» WORK ITEM:
May I please have every record restated word for word, with the images left out?

» SUPPLIED DATA:
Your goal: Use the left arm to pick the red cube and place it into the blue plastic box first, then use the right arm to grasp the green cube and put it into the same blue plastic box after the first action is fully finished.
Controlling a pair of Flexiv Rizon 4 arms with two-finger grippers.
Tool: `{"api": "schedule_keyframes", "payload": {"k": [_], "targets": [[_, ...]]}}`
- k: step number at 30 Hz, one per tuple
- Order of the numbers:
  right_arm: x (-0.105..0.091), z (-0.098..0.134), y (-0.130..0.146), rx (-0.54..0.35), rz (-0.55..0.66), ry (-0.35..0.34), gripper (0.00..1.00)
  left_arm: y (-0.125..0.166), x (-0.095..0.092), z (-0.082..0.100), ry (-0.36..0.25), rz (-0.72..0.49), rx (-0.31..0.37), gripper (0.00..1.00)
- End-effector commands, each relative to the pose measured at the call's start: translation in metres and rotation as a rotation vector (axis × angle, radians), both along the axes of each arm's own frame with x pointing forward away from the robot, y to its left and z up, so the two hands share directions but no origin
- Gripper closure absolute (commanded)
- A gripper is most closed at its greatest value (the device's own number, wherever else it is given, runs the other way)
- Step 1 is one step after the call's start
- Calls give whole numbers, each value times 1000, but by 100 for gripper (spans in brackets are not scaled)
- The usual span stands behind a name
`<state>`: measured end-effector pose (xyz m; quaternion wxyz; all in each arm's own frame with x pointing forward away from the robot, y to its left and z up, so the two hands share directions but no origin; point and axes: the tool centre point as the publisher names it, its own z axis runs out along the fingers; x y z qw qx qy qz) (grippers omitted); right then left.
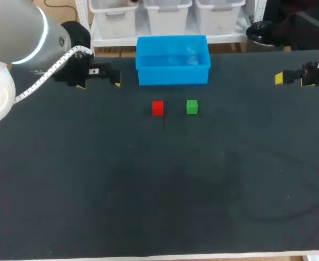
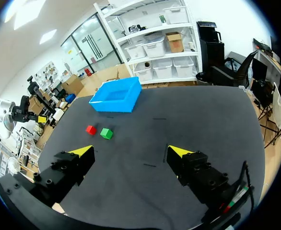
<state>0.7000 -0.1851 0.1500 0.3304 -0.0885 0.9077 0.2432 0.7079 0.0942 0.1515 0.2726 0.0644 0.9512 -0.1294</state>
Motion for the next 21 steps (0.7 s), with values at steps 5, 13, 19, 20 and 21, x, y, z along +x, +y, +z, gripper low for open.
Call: {"api": "schedule_keyframes", "payload": {"k": [5,13,19,20,21], "targets": [[0,0,0,0,0,0,0,-23,7,3,44,44,51,0],[0,0,0,0,0,0,0,-47,13,2,146,43,157,0],[0,0,0,0,0,0,0,-62,19,1,196,66,211,0],[0,0,0,0,0,0,0,-65,20,1,203,78,215,0],[0,0,0,0,0,0,0,-66,21,1,212,87,228,0]]}}
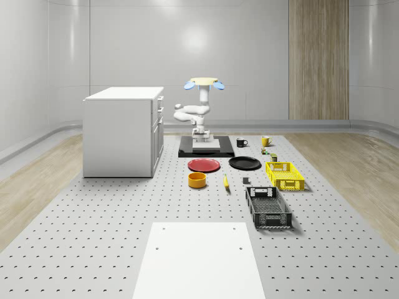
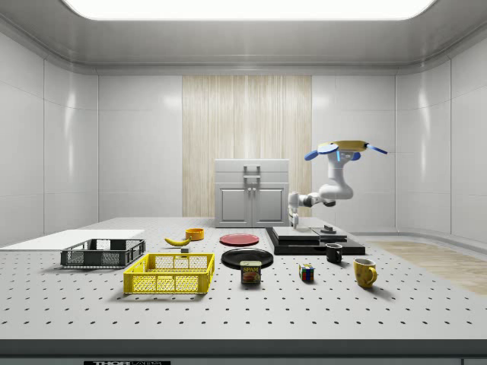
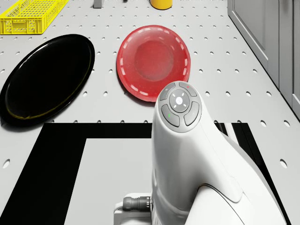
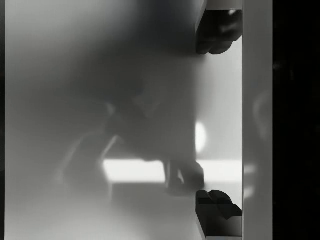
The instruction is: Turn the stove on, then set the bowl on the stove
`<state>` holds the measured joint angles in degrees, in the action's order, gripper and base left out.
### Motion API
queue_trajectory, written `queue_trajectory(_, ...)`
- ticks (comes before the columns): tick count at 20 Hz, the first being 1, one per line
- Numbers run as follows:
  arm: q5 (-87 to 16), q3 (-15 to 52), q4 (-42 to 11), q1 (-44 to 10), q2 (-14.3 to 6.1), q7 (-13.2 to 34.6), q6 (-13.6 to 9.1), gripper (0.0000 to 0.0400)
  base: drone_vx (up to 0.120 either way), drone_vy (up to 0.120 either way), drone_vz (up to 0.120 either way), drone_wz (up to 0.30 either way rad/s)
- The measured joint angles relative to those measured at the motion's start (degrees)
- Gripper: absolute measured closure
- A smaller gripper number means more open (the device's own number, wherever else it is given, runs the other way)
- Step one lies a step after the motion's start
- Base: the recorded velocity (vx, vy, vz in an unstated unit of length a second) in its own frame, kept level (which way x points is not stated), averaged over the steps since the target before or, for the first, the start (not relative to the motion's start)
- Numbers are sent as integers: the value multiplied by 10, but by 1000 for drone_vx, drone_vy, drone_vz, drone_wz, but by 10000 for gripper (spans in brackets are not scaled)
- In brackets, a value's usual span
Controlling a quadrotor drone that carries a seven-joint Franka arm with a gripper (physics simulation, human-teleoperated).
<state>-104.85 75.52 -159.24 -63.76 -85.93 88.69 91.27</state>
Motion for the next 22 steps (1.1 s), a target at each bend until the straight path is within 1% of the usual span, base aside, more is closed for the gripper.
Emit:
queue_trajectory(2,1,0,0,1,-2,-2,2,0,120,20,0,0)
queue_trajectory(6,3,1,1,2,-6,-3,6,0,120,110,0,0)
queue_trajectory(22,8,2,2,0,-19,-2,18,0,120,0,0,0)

» RESULT BELOW:
Your goal: Use the left arm to pick the red cube and place it into the blue plastic box first, then use the right arm to grasp the green cube and put it into the same blue plastic box after the first action is fully finished.
Controlling a pair of Flexiv Rizon 4 arms with two-finger grippers.
Tool: `{"api": "schedule_keyframes", "payload": {"k": [_], "targets": [[_, ...]]}}`
- k: step number at 30 Hz, one per tuple
- Order of the numbers:
  right_arm: x (-0.105..0.091), z (-0.098..0.134), y (-0.130..0.146), rx (-0.54..0.35), rz (-0.55..0.66), ry (-0.35..0.34), gripper (0.00..1.00)
  left_arm: y (-0.125..0.166), x (-0.095..0.092), z (-0.082..0.100), ry (-0.36..0.25), rz (-0.72..0.49), rx (-0.31..0.37), gripper (0.00..1.00)
- End-effector commands, each relative to the pose measured at the call's start: translation in metres and rotation as a rotation vector (axis × angle, radians), both along the axes of each arm's own frame with x pointing forward away from the robot, y to its left and z up, so the two hands share directions but no origin
- Gripper closure absolute (commanded)
- A gripper is most closed at its greatest value (the device's own number, wherever else it is given, runs the other way)
- Step 1 is one step after the call's start
- Calls give whole numbers, each value times 1000, but by 100 for gripper (spans in brackets are not scaled)
- The usual span stands behind a name
`<state>`: measured end-effector pose (xyz m; quaternion wxyz; all in each arm's own frame with x pointing forward away from the robot, y to its left and z up, so the two hands share directions but no origin; point and axes: the tool centre point as the publisher names it, its own z axis runs out along the fingers; x y z qw qx qy qz) (grippers omitted); right then left.
<state>0.7000 -0.1851 0.1500 0.3304 -0.0885 0.9077 0.2432 0.7079 0.0942 0.1515 0.2726 0.0644 0.9512 -0.1294</state>
Motion for the next 21 steps (0.7 s), with values at steps 5, 13, 19, 20 and 21, x, y, z along +x, +y, +z, gripper low for open.
Call: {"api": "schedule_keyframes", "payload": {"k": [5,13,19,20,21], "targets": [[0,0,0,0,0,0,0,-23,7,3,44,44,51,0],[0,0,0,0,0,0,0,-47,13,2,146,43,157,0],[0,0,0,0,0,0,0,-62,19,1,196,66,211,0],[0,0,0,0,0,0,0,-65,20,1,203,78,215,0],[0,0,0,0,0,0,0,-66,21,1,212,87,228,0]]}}
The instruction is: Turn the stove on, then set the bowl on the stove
`<state>` holds the measured joint angles in degrees, in the action's order, gripper and base left out.
### Motion API
queue_trajectory, written `queue_trajectory(_, ...)`
- ticks (comes before the columns): tick count at 20 Hz, the first being 1, one per line
- Numbers run as follows:
  arm: q5 (-87 to 16), q3 (-15 to 52), q4 (-42 to 11), q1 (-44 to 10), q2 (-14.3 to 6.1), q7 (-13.2 to 34.6), q6 (-13.6 to 9.1), gripper (0.0000 to 0.0400)
  base: drone_vx (up to 0.120 either way), drone_vy (up to 0.120 either way), drone_vz (up to 0.120 either way), drone_wz (up to 0.30 either way rad/s)
- The measured joint angles relative to those measured at the motion's start (degrees)
- Gripper: absolute measured closure
- A smaller gripper number means more open (the device's own number, wherever else it is given, runs the other way)
- Step one lies a step after the motion's start
- Base: the recorded velocity (vx, vy, vz in an unstated unit of length a second) in its own frame, kept level (which way x points is not stated), averaged over the steps since the target before or, for the first, the start (not relative to the motion's start)
- Numbers are sent as integers: the value multiplied by 10, but by 1000 for drone_vx, drone_vy, drone_vz, drone_wz, but by 10000 for gripper (spans in brackets are not scaled)
- In brackets, a value's usual span
Controlling a quadrotor drone that carries a seven-joint Franka arm with a gripper (physics simulation, human-teleoperated).
<state>-104.85 75.52 -159.24 -63.76 -85.93 88.69 91.27</state>
Motion for the next 22 steps (1.1 s), a target at each bend until the straight path is within 1% of the usual span, base aside, more is closed for the gripper.
Emit:
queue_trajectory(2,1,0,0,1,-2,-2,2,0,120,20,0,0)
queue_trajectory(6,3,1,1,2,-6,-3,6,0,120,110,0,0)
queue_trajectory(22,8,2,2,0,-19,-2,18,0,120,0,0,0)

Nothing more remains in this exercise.